*What to do:*
Leave out the images; return the rest of the data exactly.
◇ ◇ ◇ ◇ ◇
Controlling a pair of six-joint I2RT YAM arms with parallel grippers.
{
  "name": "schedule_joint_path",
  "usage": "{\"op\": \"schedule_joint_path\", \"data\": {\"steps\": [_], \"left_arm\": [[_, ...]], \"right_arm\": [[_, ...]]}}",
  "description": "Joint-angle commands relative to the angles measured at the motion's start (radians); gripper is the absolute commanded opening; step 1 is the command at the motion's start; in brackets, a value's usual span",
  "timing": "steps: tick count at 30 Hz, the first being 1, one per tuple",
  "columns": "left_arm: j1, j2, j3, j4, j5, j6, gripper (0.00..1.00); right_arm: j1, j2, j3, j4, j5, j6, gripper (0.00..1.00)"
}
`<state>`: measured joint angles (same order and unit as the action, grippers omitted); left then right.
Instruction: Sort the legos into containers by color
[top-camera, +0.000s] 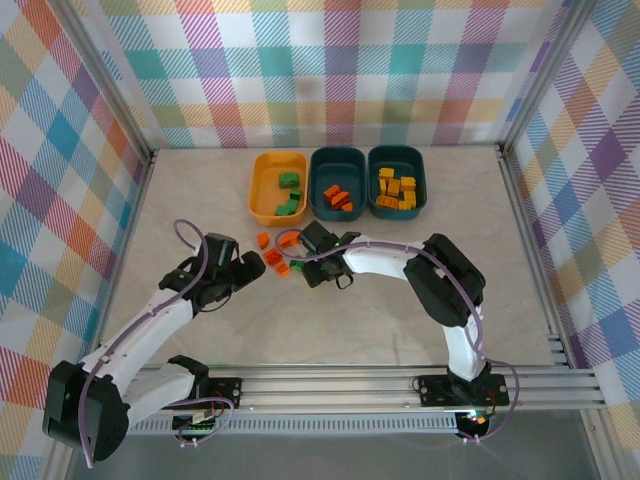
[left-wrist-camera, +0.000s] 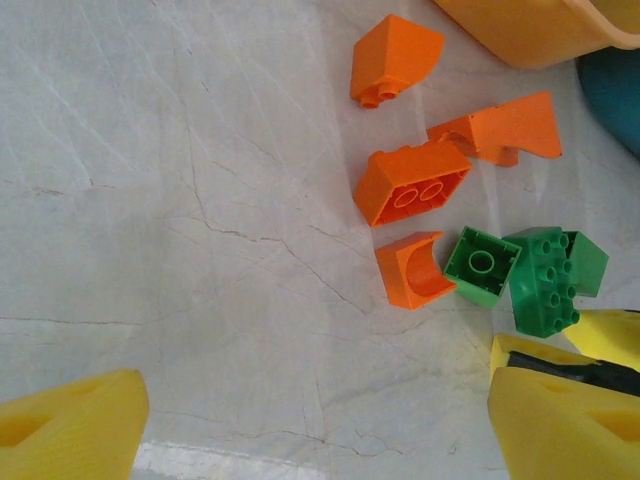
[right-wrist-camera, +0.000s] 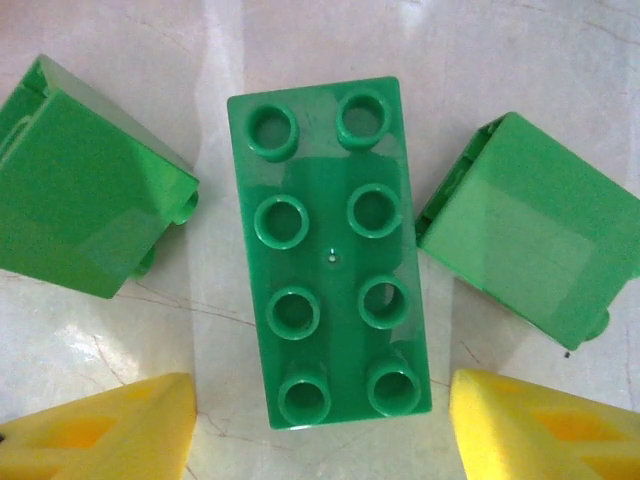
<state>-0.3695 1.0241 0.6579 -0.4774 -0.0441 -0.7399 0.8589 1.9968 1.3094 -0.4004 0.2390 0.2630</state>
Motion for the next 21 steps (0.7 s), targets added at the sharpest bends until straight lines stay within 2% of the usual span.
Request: {"op": "schedule_joint_path", "data": {"steps": [1,8,13,18,21], "left_arm": [[0.014,-0.031,-0.014,-0.038,-0.017,0.010,0.88],[0.018,-0.037,-0.015,-0.050,-0.021,0.021,0.89],[0.024,-0.020,0.004,-0.046,-0.018,0.036,0.88],[0.024,0.029,-0.004,-0.009,0.015,0.029,0.89],[0.024,0.080,-0.030,0.059,0.083,0.010,0.88]], "right_arm": [[-0.013,0.063,0.042,0.101,0.028,-0.050,0.64],[-0.018,0.072,0.061,0.090,-0.017,-0.062,0.51],[-0.018,-0.007,0.007,0.110,-0.013,-0.034,0.39],[-0.020,-0.135,-0.005,0.114,-0.020,-0.025,0.35],[-0.051,-0.176,0.044,0.097,-0.024,-0.035,0.34]]}}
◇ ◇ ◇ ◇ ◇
*Answer space:*
Controlling a pair of six-joint I2RT YAM arms with parallel grippers.
{
  "name": "schedule_joint_path",
  "usage": "{\"op\": \"schedule_joint_path\", \"data\": {\"steps\": [_], \"left_arm\": [[_, ...]], \"right_arm\": [[_, ...]]}}",
  "description": "Joint-angle commands relative to the angles measured at the motion's start (radians); gripper is the absolute commanded opening; step 1 is the command at the motion's start; in brackets, a value's usual span",
  "timing": "steps: tick count at 30 Hz, the first being 1, one per tuple",
  "columns": "left_arm: j1, j2, j3, j4, j5, j6, gripper (0.00..1.00); right_arm: j1, j2, j3, j4, j5, j6, gripper (0.00..1.00)"
}
`<state>`: measured joint angles (same order and unit as the action, grippers omitted); left then right.
Instruction: Sort the legos into containers by color
[top-camera, +0.000s] 
[left-wrist-camera, +0.000s] 
[right-wrist-camera, +0.000s] 
<state>-0.3695 1.0241 0.6579 -0.4774 -0.0441 -0.7399 0.8589 1.9968 1.3094 -0.4004 0.2390 0.2630</state>
Motion for the next 21 steps (0.7 s), targets added at the sharpest bends until straight lines stay within 2% of the usual span.
Request: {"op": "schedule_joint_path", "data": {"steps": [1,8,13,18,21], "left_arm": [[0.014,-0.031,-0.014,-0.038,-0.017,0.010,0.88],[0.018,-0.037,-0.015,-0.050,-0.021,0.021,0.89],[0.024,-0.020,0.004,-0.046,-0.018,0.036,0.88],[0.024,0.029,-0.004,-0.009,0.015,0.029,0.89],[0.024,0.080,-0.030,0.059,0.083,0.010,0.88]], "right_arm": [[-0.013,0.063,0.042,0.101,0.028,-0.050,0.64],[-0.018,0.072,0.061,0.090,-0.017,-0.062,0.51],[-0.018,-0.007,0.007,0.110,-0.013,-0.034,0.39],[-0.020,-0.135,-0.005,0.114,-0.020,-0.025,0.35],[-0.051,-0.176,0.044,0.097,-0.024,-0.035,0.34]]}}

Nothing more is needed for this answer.